Thursday, May 19, 2011

Fear and Loathing in Calcville: Who Makes Kids Anxious About Math?





Recently, another study (Researchers Probe Causes of Math Anxiety: It's more than just disliking math, according to scholars) has appeared proposing to explain the causes of mathematics anxiety. It shows up as part of a book called CHOKE: What the Secrets of the Brain Reveal About Getting It Right When You Have To, by Sian Beilock. If what's in the article is an accurate depiction of what the study has to tell us, there's not much new to see. 


On my view, math anxiety is obviously not something many people, if any, are born with: for the most part, we catch it from others. However, it is worth noting that there are many carriers who are not themselves suffering from the disease. Contemptuous, arrogant mathematics teachers can readily drive someone into math anxiety, and frequently do, I strongly suspect. So can rigidity about what doing and being "good at" mathematics entails. Given how most US teachers present the subject in K-12, math is only or primarily the following: calculation, arithmetic, and speed (with accuracy, of course).


Yet none of those things are particularly what mathematicians deal with. No mathematician is judged by speed of calculations - arithmetic or otherwise. Calculation may not even be a particular strength of a professional mathematician. Mathematicians by and large deal with abstractions, patterns, connections. Of course, some deal with applications of mathematics to sciences and engineering and other "real world" problems and situations, some straddle the territory between "pure" and "applied mathematics," and most couldn't care less whether what they work on has applications beyond mathematics itself.  Calculation isn't their interest and they know that when it comes to pure calculation, it's hard to beat a computer for speed and accuracy. They also know that the computer won't offer  insight, leaps of heuristic thinking that connects seemingly unrelated ideas in two or more areas of mathematics, or the recognition of underlying structural similarities, etc. While by definition computers excel at computation, the fact remains that they don't think or "do" mathematics.


Unfortunately, neither do most American schoolchildren after a few years of exposure to what accurately should only be called "school math." Is it any wonder that, confronted in early elementary school with high-pressure tests that demand the calculation of 100 arithmetic problems (mixed or not) in 3 to 5 minutes depending on the teacher or school, many students just bail out of mathematics for the rest of their lives? The "stand and deliver" approach may work for those kids who happen to be quick at the given task demanded of them (I was one such kid) and enjoy the concomitant competition, but for many that's the fast track to tuning out mathematics permanently.
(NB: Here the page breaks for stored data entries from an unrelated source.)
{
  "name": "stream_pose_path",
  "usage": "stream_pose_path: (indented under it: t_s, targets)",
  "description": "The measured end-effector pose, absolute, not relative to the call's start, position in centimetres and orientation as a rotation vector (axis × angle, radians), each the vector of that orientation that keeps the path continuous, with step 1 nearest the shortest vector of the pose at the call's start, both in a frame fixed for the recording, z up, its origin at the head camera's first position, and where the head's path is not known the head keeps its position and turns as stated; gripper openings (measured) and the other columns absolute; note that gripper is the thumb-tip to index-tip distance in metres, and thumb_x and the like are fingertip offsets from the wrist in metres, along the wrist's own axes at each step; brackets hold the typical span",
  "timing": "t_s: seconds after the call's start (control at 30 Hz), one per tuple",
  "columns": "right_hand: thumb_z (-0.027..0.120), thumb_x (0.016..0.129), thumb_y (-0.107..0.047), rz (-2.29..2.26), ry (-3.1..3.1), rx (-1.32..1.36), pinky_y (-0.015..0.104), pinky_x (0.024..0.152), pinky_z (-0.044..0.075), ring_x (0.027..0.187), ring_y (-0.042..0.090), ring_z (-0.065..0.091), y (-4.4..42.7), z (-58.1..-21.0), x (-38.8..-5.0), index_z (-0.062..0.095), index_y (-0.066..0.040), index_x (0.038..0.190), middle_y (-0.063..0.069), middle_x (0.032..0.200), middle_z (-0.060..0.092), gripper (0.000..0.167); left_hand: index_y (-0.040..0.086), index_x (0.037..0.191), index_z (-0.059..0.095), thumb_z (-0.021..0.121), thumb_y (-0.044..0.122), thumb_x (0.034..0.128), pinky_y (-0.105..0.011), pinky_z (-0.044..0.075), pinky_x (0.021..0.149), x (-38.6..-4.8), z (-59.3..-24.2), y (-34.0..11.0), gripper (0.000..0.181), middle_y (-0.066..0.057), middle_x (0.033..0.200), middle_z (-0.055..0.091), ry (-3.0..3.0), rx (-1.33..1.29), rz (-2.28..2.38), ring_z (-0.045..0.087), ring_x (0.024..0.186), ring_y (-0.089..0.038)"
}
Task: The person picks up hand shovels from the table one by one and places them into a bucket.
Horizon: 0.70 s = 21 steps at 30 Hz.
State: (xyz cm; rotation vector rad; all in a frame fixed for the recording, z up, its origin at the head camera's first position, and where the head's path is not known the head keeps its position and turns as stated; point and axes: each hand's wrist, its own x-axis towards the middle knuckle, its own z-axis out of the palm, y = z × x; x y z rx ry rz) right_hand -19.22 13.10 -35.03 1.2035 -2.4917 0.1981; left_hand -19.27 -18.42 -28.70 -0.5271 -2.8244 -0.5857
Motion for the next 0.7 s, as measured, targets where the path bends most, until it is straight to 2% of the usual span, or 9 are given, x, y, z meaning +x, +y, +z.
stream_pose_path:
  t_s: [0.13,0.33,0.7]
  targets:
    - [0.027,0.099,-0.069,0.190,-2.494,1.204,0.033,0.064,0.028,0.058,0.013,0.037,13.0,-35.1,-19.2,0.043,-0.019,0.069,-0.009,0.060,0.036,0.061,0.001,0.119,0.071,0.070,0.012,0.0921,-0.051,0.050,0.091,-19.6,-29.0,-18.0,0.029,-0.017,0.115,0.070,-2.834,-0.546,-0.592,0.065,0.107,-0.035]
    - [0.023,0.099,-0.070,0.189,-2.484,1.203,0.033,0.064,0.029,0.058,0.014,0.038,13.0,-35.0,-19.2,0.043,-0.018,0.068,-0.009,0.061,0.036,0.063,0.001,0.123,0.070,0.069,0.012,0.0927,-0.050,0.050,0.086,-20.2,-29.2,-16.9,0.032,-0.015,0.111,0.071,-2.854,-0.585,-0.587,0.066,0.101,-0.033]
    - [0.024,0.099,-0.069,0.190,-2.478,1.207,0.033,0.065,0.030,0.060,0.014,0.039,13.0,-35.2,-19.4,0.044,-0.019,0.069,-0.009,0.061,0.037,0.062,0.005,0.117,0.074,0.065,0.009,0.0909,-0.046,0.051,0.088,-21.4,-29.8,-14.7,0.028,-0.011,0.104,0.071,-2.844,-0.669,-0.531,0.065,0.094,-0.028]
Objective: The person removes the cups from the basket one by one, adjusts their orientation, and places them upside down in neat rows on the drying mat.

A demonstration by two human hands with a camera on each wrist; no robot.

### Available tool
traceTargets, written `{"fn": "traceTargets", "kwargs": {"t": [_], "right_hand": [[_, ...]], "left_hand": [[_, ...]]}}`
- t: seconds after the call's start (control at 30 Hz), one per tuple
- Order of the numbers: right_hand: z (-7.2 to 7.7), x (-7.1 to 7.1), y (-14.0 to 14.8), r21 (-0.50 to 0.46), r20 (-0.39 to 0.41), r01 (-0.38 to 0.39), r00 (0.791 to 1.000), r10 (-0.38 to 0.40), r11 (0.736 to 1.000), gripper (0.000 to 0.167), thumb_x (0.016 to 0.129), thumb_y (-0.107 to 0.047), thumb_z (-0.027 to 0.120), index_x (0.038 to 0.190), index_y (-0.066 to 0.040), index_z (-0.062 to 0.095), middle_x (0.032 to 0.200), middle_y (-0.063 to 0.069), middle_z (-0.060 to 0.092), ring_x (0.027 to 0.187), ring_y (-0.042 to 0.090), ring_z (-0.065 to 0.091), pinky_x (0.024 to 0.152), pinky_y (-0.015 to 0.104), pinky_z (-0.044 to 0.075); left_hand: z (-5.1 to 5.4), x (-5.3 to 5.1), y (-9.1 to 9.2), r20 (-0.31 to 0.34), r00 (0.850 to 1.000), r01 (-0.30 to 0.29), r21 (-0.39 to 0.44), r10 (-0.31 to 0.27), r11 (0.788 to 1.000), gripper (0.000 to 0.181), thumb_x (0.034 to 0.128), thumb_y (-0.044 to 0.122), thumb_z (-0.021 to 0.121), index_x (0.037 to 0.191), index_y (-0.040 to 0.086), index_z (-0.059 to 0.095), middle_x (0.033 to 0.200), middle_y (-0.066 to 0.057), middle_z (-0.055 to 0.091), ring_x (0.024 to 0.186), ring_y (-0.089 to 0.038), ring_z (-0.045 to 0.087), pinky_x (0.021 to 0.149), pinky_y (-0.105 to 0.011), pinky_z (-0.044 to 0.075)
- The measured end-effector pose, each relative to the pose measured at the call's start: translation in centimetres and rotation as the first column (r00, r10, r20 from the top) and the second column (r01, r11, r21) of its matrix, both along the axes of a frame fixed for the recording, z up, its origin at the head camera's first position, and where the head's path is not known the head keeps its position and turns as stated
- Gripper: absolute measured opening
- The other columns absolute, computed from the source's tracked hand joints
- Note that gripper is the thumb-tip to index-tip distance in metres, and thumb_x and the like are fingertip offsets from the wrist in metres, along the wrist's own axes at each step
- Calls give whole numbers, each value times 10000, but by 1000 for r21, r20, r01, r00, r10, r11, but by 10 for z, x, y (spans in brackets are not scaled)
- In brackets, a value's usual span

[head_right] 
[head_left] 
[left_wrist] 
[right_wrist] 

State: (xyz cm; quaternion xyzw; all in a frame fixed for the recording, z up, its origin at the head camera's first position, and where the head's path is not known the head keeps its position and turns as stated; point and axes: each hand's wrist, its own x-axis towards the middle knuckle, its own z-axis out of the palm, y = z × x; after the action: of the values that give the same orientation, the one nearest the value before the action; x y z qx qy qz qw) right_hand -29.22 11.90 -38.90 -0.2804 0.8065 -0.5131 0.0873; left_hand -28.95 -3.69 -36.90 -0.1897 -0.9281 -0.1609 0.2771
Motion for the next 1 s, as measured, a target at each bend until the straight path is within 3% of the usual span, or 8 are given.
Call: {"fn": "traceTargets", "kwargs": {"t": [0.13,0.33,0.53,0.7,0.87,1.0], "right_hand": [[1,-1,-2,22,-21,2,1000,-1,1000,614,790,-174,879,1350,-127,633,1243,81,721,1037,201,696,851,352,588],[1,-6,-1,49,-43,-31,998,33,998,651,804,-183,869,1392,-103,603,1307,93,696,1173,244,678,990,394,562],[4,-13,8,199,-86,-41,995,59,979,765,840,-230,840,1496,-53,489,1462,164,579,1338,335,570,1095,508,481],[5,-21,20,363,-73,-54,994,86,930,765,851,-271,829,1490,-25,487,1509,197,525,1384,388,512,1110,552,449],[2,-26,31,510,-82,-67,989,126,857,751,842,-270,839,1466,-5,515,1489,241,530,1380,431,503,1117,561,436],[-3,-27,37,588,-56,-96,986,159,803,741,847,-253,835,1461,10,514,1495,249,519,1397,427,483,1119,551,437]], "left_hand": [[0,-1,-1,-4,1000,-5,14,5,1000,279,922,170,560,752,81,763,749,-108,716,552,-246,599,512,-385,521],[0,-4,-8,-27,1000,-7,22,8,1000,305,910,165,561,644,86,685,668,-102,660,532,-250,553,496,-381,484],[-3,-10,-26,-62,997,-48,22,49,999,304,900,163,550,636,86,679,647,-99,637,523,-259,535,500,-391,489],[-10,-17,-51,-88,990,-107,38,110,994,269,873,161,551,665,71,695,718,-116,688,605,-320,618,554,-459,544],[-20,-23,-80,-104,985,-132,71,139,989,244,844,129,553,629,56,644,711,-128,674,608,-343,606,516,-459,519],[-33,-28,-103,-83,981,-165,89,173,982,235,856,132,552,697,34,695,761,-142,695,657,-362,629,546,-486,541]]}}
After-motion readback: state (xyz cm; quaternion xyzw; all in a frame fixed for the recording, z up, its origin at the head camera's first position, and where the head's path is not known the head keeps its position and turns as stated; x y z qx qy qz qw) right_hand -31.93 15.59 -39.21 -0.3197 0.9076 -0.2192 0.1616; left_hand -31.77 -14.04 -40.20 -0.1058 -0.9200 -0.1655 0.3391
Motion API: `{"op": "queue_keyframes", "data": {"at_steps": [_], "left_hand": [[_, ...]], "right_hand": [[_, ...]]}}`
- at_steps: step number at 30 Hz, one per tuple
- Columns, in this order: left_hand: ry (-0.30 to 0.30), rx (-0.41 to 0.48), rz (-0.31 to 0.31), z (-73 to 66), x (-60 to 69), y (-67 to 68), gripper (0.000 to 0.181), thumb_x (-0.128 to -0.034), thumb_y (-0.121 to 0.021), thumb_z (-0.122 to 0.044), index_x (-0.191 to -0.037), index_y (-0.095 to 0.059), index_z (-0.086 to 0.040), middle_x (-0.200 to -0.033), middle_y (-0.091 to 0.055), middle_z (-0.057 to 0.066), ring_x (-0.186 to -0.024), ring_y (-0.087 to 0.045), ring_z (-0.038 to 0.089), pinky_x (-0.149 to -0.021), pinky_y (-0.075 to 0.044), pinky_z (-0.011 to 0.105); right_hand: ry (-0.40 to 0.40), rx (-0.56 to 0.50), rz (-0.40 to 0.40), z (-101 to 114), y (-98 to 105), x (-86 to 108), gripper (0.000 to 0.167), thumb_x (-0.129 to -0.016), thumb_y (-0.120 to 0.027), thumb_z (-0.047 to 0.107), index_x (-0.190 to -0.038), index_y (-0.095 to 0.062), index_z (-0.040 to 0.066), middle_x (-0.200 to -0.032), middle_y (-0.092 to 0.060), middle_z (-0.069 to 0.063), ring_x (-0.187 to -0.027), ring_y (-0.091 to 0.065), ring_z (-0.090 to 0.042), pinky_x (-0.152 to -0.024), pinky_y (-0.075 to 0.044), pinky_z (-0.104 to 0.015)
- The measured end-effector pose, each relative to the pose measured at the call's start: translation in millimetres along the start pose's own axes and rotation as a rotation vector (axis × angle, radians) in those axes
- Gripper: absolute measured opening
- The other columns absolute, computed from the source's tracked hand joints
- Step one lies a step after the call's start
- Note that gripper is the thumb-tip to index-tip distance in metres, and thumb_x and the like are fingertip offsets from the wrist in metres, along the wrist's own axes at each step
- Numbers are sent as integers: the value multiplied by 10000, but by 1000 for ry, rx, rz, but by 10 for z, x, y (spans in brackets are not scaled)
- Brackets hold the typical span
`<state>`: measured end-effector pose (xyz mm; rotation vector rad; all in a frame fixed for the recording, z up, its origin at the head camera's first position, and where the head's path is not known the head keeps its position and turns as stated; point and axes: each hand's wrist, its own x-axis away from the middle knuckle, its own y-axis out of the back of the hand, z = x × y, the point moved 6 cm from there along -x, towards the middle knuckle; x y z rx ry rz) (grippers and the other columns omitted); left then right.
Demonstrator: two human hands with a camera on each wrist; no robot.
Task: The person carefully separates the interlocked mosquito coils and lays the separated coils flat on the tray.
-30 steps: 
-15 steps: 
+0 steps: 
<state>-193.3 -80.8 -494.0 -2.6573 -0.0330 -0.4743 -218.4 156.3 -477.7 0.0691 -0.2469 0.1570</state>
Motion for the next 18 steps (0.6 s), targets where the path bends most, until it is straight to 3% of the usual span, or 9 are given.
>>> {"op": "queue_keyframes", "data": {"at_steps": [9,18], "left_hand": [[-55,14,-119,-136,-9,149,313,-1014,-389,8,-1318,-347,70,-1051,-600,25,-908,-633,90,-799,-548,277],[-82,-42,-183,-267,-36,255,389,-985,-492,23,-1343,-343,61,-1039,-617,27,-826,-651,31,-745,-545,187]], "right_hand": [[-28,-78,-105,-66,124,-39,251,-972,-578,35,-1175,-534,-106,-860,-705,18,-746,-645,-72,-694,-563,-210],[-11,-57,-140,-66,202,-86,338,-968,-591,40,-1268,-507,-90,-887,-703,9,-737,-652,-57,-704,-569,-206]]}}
Of course, I was no more doing mathematics when I crunched all those numbers quickly and accurately than is a computer today when it does in a nanosecond what it took me a few minutes to complete. It took me close to another thirty years to find out what mathematics actually is about. And I'm one of the lucky ones: I stumbled into more useful viewpoints about the subject, along with learning a reasonable amount of mathematics. Most Americans don't: not because they were born deficient in the ability to do and appreciate "higher" mathematics, but because they were denied the opportunity to get anywhere near higher mathematics due to an approach to the subject that is demeaning, alienating, and clearly grounded in some sort of bizarre notion of competition and "winnowing wheat from chaff." Who knows how much mathematical talent is wasted every day in our country due to such absurd notions of the subject and its teaching? For how much longer can we afford to tolerate such an anemic view of  this vital, powerful, and - dare I say it - beautiful discipline?